#### [TASK DESCRIPTION]
Write out the following listing's lines from the one with "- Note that" to the one with "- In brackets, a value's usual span", exactly, with both included and no others.

★ ★ ★

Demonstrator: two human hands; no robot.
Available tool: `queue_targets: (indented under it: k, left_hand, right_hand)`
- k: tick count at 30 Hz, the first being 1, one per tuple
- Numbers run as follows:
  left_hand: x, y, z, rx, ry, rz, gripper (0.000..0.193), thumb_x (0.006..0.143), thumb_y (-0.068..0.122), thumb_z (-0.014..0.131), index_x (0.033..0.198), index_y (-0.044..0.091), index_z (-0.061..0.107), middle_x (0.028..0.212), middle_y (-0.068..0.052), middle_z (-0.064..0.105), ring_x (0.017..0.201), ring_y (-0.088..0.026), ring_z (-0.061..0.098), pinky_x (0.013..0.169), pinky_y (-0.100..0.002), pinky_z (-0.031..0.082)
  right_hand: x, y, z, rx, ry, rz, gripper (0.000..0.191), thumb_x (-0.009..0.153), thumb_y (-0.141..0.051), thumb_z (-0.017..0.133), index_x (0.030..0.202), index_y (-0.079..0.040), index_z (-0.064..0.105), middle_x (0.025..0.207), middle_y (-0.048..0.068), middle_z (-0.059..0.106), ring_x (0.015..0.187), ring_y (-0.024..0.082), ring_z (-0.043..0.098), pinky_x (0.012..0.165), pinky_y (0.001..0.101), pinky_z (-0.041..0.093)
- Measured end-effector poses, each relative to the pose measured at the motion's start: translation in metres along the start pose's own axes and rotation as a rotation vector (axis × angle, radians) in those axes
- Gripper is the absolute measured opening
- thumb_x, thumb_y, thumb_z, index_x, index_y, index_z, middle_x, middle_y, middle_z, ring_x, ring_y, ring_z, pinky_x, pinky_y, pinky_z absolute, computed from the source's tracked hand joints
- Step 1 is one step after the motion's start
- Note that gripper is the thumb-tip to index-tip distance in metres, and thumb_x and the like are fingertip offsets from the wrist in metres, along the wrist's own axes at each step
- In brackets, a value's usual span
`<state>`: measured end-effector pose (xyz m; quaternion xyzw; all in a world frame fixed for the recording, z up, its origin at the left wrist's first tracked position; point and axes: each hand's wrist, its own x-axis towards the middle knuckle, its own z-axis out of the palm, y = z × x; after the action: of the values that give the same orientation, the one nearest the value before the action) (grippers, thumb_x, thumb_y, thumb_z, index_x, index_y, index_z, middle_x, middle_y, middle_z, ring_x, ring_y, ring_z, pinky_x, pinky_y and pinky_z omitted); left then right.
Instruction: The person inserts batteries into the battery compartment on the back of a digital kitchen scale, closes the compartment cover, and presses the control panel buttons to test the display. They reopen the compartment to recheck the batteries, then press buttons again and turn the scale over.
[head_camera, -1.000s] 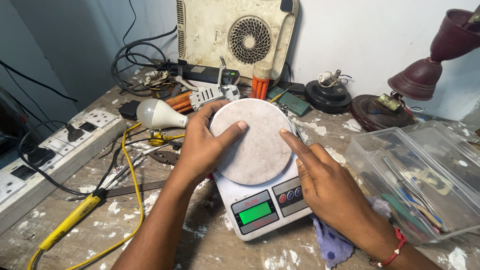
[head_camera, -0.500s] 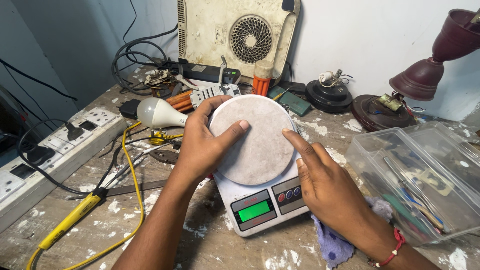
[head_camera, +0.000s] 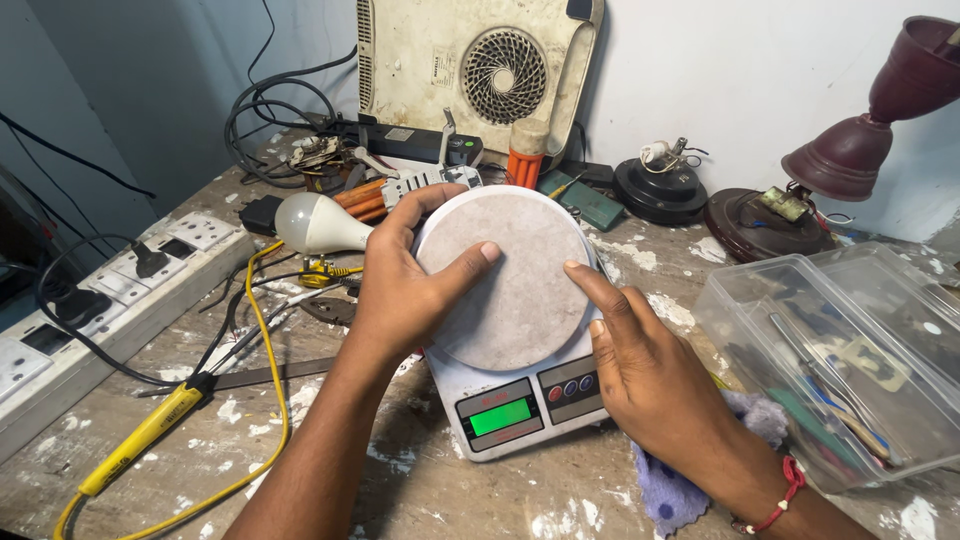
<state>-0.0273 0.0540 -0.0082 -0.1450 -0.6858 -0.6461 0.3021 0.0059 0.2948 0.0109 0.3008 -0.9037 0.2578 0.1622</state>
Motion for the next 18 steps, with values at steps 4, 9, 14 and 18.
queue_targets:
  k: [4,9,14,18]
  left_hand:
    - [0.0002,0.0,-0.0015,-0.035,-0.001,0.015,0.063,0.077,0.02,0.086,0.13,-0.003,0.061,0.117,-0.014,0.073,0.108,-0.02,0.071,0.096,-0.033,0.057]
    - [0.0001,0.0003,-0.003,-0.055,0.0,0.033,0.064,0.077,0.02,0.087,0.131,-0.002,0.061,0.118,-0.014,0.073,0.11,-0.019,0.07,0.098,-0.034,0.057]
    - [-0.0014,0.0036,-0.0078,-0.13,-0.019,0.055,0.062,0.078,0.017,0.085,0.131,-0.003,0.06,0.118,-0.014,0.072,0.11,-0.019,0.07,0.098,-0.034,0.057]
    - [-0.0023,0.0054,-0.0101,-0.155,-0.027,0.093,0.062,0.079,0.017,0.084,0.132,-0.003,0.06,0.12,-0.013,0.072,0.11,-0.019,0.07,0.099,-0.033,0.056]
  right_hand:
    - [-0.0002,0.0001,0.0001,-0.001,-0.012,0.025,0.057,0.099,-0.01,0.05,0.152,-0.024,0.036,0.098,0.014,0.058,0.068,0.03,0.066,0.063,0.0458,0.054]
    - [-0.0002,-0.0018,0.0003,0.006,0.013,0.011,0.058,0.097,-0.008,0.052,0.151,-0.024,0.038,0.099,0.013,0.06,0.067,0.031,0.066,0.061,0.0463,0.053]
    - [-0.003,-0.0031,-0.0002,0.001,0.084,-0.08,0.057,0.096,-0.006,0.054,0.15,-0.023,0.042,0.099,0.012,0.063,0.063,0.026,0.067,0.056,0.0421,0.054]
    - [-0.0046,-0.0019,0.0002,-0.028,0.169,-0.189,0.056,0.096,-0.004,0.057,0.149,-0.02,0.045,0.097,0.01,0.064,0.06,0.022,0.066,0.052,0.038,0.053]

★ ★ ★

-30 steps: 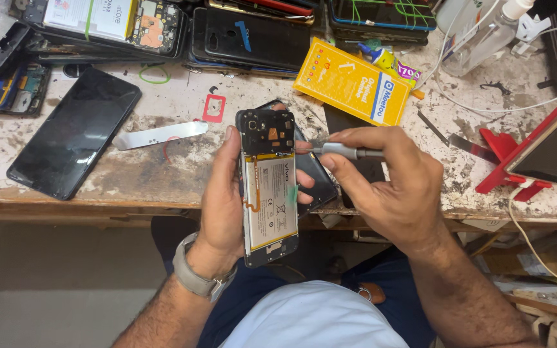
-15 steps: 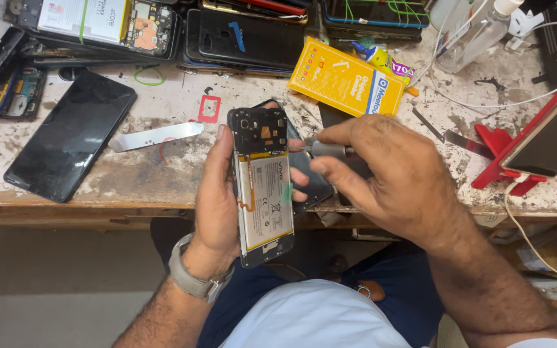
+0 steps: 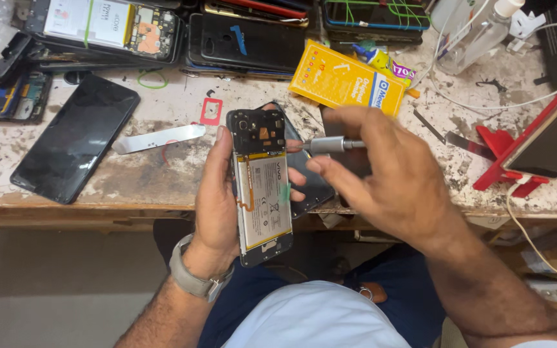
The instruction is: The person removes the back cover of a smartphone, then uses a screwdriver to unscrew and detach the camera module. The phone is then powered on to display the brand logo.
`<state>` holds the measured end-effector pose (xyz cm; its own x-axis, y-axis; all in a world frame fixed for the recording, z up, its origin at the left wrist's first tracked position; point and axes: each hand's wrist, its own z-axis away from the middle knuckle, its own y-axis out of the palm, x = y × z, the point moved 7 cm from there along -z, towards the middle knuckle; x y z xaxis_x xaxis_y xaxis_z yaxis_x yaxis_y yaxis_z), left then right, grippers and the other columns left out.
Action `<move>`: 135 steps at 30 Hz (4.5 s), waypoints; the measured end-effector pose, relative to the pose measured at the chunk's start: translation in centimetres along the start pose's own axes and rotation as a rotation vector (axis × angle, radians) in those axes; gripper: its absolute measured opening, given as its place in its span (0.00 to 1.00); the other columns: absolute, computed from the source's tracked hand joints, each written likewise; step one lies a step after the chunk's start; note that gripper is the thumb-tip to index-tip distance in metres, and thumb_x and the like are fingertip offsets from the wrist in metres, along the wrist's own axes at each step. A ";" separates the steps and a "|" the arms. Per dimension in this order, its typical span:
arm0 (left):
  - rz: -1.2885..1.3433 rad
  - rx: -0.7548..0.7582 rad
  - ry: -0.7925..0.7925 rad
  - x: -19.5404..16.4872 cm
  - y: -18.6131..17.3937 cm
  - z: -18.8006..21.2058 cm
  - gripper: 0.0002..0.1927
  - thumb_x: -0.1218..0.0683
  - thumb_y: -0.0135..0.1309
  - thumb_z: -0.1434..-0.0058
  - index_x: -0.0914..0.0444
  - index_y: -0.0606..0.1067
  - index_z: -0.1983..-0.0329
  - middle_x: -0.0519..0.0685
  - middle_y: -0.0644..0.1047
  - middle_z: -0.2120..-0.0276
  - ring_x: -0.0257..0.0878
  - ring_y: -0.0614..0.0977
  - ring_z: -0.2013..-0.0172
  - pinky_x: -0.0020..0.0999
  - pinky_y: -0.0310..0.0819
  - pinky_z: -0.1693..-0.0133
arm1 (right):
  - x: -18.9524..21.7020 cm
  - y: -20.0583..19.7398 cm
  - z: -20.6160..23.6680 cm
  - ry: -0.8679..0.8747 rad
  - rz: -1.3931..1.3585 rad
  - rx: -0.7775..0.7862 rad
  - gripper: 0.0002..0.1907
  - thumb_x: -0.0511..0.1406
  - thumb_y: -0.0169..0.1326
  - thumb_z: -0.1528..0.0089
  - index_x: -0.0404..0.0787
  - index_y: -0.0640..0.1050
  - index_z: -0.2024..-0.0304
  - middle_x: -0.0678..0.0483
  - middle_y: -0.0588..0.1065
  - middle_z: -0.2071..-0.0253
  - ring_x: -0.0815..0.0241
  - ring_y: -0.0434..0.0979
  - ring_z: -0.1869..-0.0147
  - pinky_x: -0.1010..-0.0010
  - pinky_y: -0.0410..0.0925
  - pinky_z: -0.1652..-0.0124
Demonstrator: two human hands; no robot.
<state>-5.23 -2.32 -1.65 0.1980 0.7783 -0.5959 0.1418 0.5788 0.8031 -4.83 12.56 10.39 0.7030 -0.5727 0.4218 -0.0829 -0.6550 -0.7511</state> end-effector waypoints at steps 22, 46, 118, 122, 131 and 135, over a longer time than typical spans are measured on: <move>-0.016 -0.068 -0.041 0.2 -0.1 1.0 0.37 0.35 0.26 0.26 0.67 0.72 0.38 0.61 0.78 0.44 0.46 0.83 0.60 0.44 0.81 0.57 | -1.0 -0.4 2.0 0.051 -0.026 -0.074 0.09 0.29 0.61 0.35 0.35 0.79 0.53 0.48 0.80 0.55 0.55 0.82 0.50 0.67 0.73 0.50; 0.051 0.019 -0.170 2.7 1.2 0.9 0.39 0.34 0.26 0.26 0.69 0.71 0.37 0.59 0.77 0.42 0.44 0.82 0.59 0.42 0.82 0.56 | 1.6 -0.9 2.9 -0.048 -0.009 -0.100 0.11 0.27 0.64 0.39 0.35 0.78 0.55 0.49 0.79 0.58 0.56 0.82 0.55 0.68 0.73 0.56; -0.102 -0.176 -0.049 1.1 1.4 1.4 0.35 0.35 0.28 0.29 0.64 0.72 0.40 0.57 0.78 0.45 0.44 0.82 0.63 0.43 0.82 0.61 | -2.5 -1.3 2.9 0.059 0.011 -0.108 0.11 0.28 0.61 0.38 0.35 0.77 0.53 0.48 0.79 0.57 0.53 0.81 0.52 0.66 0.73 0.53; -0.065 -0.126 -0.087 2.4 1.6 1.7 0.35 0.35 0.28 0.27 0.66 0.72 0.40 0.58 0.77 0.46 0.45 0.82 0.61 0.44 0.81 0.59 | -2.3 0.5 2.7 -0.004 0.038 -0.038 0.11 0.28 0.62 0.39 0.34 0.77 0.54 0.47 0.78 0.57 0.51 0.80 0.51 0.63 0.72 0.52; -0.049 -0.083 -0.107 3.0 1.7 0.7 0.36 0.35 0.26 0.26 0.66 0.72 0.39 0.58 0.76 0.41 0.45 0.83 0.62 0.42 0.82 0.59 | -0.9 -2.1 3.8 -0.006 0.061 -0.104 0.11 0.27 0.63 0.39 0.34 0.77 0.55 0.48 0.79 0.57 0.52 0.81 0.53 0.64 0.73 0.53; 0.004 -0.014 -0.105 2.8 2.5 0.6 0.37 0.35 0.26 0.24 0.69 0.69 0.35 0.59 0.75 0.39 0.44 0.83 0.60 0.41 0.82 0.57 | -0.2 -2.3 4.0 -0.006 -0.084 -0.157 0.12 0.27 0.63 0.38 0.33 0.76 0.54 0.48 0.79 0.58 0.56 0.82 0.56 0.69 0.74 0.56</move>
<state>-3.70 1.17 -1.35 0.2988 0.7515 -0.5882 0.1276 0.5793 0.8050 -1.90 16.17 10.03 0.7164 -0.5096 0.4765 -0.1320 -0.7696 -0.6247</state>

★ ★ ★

#### [TASK SOLUTION]
- Note that gripper is the thumb-tip to index-tip distance in metres, and thumb_x and the like are fingertip offsets from the wrist in metres, along the wrist's own axes at each step
- In brackets, a value's usual span

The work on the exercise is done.